===== Source records =====

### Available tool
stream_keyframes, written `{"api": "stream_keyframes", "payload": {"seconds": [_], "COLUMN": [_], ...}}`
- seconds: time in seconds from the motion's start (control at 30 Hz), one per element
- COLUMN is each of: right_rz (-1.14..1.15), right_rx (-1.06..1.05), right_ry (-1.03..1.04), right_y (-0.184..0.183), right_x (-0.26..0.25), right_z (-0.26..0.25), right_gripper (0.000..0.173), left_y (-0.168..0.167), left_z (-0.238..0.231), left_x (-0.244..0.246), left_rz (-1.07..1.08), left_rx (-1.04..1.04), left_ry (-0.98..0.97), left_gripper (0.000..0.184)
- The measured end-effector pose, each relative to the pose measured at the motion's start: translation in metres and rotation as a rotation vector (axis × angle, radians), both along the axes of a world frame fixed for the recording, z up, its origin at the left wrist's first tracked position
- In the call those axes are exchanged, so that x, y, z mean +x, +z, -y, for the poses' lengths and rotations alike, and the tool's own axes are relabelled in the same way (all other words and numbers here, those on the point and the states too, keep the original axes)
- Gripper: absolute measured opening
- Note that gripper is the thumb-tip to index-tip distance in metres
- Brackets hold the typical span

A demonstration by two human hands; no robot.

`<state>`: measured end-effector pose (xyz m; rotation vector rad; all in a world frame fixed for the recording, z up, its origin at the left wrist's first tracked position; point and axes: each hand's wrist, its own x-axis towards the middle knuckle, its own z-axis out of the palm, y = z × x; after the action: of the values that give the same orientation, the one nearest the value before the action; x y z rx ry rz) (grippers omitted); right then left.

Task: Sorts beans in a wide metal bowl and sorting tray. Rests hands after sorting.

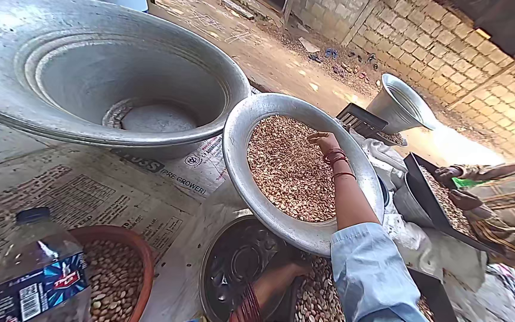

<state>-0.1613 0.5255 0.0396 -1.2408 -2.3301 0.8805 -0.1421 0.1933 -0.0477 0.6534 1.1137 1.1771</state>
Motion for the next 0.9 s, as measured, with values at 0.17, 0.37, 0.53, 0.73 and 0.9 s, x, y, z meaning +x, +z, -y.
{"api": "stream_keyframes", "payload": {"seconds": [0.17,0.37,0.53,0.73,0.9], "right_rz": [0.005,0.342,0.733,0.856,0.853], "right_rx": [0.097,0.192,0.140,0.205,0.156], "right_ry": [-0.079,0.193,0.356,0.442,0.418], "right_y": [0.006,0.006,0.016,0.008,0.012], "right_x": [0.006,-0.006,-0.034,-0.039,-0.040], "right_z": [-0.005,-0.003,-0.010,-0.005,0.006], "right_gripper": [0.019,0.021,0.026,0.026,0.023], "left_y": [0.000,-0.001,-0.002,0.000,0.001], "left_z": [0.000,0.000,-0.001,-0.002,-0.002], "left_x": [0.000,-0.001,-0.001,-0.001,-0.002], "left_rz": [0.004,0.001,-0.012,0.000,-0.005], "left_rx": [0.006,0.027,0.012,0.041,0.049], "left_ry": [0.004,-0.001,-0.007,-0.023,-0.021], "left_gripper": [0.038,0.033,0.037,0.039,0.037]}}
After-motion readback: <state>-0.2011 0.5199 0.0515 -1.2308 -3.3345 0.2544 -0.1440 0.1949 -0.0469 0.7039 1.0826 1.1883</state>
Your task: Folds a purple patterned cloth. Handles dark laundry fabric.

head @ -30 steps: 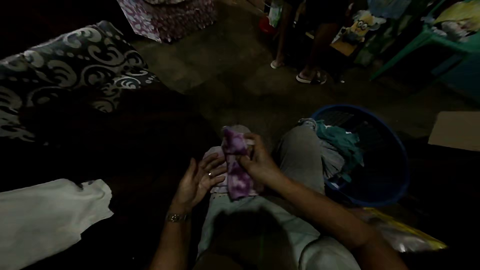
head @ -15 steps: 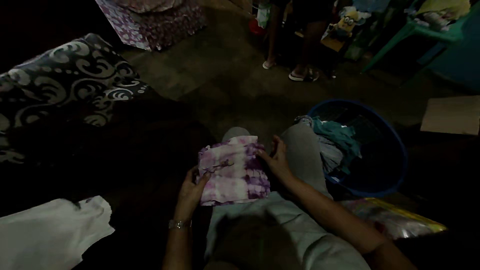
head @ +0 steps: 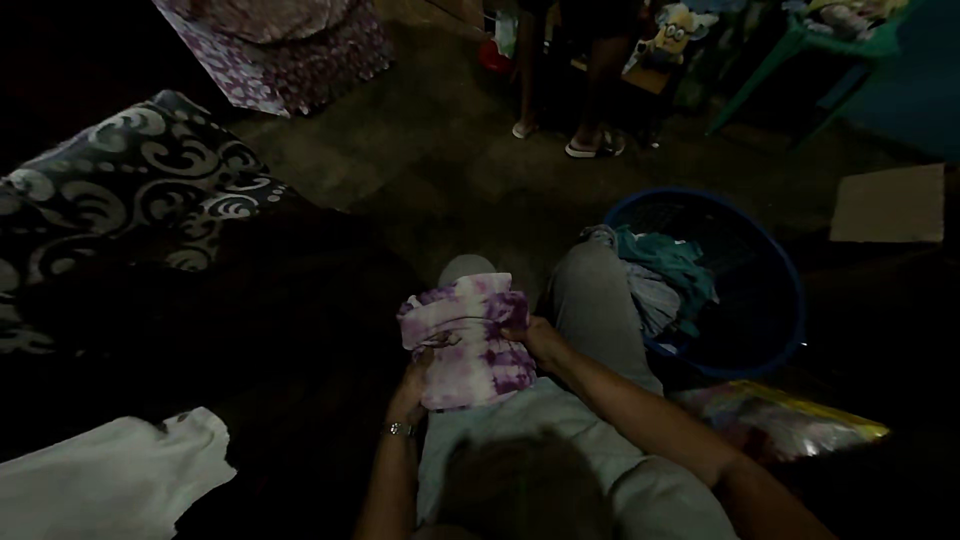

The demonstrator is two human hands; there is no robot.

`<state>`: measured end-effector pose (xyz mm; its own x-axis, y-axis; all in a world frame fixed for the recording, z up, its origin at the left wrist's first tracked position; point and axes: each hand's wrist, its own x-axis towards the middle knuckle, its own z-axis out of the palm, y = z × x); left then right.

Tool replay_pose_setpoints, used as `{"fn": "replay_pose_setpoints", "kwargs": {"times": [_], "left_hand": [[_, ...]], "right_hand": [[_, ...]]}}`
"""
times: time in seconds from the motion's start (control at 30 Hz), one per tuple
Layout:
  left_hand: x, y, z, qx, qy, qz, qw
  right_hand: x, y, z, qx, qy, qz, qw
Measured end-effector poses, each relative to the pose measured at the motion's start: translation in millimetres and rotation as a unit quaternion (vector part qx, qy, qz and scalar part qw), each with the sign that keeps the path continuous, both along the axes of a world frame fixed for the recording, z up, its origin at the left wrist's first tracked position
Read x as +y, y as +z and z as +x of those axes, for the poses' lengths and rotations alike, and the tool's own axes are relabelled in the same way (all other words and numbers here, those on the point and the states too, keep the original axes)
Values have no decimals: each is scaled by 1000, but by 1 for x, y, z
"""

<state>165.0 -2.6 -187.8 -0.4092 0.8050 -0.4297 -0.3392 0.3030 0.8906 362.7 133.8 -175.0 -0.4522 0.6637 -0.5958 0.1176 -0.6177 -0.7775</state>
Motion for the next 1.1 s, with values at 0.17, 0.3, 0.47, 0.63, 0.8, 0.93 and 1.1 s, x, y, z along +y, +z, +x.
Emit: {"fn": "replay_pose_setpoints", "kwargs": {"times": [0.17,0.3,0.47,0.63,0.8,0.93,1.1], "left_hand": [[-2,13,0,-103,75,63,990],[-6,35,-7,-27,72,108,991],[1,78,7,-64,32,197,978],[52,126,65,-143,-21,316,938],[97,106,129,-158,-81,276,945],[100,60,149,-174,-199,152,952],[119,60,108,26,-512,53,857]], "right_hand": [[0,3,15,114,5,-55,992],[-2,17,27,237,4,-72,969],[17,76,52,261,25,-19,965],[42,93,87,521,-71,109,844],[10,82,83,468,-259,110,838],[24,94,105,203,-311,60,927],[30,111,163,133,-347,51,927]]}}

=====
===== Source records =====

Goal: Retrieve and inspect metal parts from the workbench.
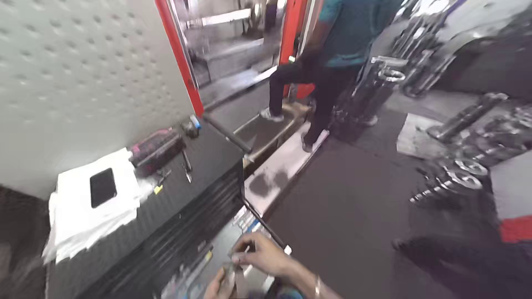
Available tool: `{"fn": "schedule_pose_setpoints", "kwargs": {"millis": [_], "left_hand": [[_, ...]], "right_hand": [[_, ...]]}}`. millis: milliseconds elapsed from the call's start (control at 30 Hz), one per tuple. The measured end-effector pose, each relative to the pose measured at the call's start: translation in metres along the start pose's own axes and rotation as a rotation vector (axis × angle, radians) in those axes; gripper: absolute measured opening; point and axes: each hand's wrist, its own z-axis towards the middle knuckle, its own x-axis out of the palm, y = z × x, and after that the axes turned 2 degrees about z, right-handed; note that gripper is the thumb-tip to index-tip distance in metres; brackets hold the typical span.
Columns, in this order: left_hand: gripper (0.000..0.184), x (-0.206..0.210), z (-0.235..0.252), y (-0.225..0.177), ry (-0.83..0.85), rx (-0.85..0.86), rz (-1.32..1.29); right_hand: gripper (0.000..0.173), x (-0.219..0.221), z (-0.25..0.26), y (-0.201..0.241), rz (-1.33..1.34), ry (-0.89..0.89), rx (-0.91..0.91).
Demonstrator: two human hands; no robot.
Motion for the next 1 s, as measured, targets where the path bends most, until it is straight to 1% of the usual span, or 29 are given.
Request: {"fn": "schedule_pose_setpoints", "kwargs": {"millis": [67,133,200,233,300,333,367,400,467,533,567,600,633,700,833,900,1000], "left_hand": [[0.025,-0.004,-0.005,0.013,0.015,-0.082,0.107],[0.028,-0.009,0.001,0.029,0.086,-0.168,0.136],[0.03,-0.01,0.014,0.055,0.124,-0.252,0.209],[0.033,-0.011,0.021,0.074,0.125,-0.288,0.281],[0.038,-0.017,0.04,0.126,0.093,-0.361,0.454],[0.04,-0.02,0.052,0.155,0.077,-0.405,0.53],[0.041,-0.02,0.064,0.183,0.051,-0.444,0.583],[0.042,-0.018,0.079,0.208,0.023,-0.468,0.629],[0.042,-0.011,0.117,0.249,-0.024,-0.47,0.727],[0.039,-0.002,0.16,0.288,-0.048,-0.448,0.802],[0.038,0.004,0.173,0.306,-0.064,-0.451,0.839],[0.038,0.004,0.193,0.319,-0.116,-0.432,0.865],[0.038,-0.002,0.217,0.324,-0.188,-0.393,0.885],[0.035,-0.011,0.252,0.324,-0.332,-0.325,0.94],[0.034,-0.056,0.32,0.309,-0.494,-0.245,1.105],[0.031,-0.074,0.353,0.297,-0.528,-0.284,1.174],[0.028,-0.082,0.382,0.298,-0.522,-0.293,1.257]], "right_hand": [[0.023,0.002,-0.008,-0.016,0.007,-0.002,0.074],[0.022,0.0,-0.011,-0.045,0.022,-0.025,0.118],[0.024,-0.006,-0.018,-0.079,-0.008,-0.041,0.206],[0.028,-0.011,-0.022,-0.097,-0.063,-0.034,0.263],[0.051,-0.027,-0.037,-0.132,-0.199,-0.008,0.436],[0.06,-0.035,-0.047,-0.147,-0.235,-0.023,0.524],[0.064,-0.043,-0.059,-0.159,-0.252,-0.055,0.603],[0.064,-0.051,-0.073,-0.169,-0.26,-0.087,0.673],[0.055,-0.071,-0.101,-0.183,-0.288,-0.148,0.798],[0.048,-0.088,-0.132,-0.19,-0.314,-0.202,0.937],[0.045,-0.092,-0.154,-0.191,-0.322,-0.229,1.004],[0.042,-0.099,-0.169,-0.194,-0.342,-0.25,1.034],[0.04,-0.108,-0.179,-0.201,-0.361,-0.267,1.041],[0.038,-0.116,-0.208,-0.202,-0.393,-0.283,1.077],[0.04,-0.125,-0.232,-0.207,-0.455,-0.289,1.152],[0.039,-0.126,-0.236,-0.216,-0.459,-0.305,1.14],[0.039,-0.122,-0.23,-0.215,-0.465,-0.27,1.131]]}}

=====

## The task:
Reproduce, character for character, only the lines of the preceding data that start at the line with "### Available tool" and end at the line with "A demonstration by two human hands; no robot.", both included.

## Result of the exercise:
### Available tool
stream_keyframes, written `{"api": "stream_keyframes", "payload": {"seconds": [_], "COLUMN": [_], ...}}`
- seconds: time in seconds from the motion's start (control at 30 Hz), one per element
- COLUMN is each of: right_rz (-1.14..1.15), right_rx (-1.06..1.05), right_ry (-1.03..1.04), right_y (-0.184..0.183), right_x (-0.26..0.25), right_z (-0.26..0.25), right_gripper (0.000..0.173), left_y (-0.168..0.167), left_z (-0.238..0.231), left_x (-0.244..0.246), left_rz (-1.07..1.08), left_rx (-1.04..1.04), left_ry (-0.98..0.97), left_gripper (0.000..0.184)
- The measured end-effector pose, each relative to the pose measured at the motion's start: translation in metres and rotation as a rotation vector (axis × angle, radians), both along the axes of a world frame fixed for the recording, z up, its origin at the left wrist's first tracked position
- In the call those axes are exchanged, so that x, y, z mean +x, +z, -y, for the poses' lengths and rotations alike, and the tool's own axes are relabelled in the same way (all other words and numbers here, those on the point and the states too, keep the original axes)
- Gripper: absolute measured opening
- Note that gripper is the thumb-tip to index-tip distance in metres
- Brackets hold the typical span

A demonstration by two human hands; no robot.

No further output is needed for the exercise.